Por Matheus José Maria
Sobre Luis Antonio Gabriela.
Ontem tive uma experiência no mínimo inusitada.
Conheci a Gabriela, que na verdade nasceu Luis Antonio. Sendo mais
sincero ainda, Gabriela está morta há 7 anos mais ou menos e ainda
assim, a conheci ontem.
A conheci
desde o momento em que nasceu e se tornou parte de uma família
imperfeita - como tantas que tem por ai - e começou a sentir as agruras
do preconceito quando começou a se descobrir gay.
Acompanhei sua
trajetória, desde quando era Luis Antonio, um menino com trejeitos
femininos até o momento em que resolveu se transformar em mulher.
Um
cartaz que ele(a) carregou em alguns momentos dizia: "Nasci em um corpo
errado" e isso me fez pensar em quantas pessoas não se sentem assim,
não só pela sua sexualidade que não condiz com sua condição física, mas
com aqueles que acham que o seu nariz é muito grande, suas orelhas são
de abano e tantas outras imperfeições que nos aprisionam durante toda a
vida em uma cela de mágoa e auto-punição psicológica.
Mas voltando a
Gabriela, foi estranho saber que ela viveu aqui em Santos, cidade onde
resido atualmente e mais, viveu em uma área que a população insiste em
ignorar. O centro de Santos, zona portuária e outras zonas periféricas
onde sua economia é alimentada pela venda de um pouco de amor a quem
puder pagar, onde a carne tem um preço diferente e é exposta não em
espetos e refrigeradores, mas na porta dos pequenos hotéis, pensões,
pousadas, cortiços...
Tão perto de mim e eu nunca ouvi sua história antes.
Mesmo morta a tanto tempo, Gabriela faz-se ouvir por todos que estavam
ali presentes, prova disso foram duas amigas que me acompanhavam.
Árabes, uma fala e entende português, a outra nada e ainda assim me
disseram respectivamente: "Foi a peça mais incrível que eu já vi. No
Brasil todas são assim?" e a outra (traduzido do inglês): " Eu não
entendi praticamente nada do que foi dito, mas foi a melhor peça de
teatro que eu já vi na minha vida".
Engraçado pensar que a voz de
Gabriela que soava como um portunhol caricato conseguiu ultrapassar
barreiras culturais e linguísticas. Na verdade é porque Gabriela (já não
era mais Luis Antonio há muito tempo) falou ao coração da plateia que
lotava o teatro para ouvir, ou melhor, viver sua história junto dela.

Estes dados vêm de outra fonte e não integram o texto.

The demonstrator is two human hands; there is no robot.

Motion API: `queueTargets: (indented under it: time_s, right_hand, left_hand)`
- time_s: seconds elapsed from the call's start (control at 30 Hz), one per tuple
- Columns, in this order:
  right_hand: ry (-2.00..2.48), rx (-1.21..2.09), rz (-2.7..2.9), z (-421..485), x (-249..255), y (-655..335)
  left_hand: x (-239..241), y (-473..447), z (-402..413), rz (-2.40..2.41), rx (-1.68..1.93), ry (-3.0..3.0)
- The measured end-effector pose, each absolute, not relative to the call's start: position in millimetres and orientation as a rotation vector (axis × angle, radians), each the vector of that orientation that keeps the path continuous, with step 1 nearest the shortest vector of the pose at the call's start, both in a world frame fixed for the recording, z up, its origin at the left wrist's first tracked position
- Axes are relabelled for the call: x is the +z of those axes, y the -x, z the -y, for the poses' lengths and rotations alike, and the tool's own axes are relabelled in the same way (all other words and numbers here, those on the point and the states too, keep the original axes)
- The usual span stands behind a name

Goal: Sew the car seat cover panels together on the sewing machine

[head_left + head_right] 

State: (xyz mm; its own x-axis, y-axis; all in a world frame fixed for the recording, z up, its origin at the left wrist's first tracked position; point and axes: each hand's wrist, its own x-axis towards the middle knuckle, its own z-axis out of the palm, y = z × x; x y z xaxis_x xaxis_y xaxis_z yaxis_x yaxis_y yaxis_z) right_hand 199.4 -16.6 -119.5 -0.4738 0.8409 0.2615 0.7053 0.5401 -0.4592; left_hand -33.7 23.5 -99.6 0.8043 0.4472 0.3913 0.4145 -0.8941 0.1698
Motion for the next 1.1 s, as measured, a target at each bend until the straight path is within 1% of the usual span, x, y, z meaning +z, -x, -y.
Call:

Confesso que doeu ver o fim dela, não só por estar ali acompanhando as
consequências de uma vida desregrada, mas que ainda assim foi vivida
intensamente, mas por ver um ser humano, transformado em uma massa
disforme de silicone industrial que havia escorrido pelo seu corpo e
agora a desfigurava. Por ver a morte cobrando seu preço e a condenando a
usar fraldas em decorrência de uma hepatite c e de uma encefalopatia
que tiraram o controle sobre as contingências do seu corpo, mas não
tiraram seu orgulho de ser quem era.
Punição? Eu não acredito em
Deus, mas ainda assim ela acreditava e em um momento o questiona a
respeito do que havia feito para merecer isso. Eu digo que nada, mas Ele
não diz nada.
Ao fim de sua vida uma frase aparece em um letreiro e
uma parte dela diz "Desculpe por não ter sabido lidar com isso" e
assim, há 300 espetáculos nos deparamos com a tristeza, culpa e dor do
"bolinho' que nasceu Nelson de Baskerville, irmão de Gabriela que nasceu
Luis Antonio.
Não sei dizer se existe qualquer tipo de
possibilidade de existência que não a nesse mundo, mas se houver, com
certeza Luis Antonio Gabriela o perdoou.
Afinal, em uma de suas falas mais marcantes - para mim pelo menos - ela diz: "Não entendo porque as pessoas regulam afeto.".
E realmente, é uma coisa que eu não entendo também, mas talvez agora,
após ter conhecido Gabriela que nasceu Luis Antonio aqui em Santos,
perto de mim e de outras tantas pessoas que ainda não tiveram a
oportunidade de conhecê-la eu possa ofertar amor e carinho aos outros,
já que entender não tem mais importância.
E espero que todos que ali estavam lotando o teatro do Sesc Santos e presenciaram essa história, possam pensar assim.
Se essa foi a Gabriela real eu não sei dizer, mas as vezes um pouco de
ficção nos ensina muito mais sobre a realidade em que vivemos.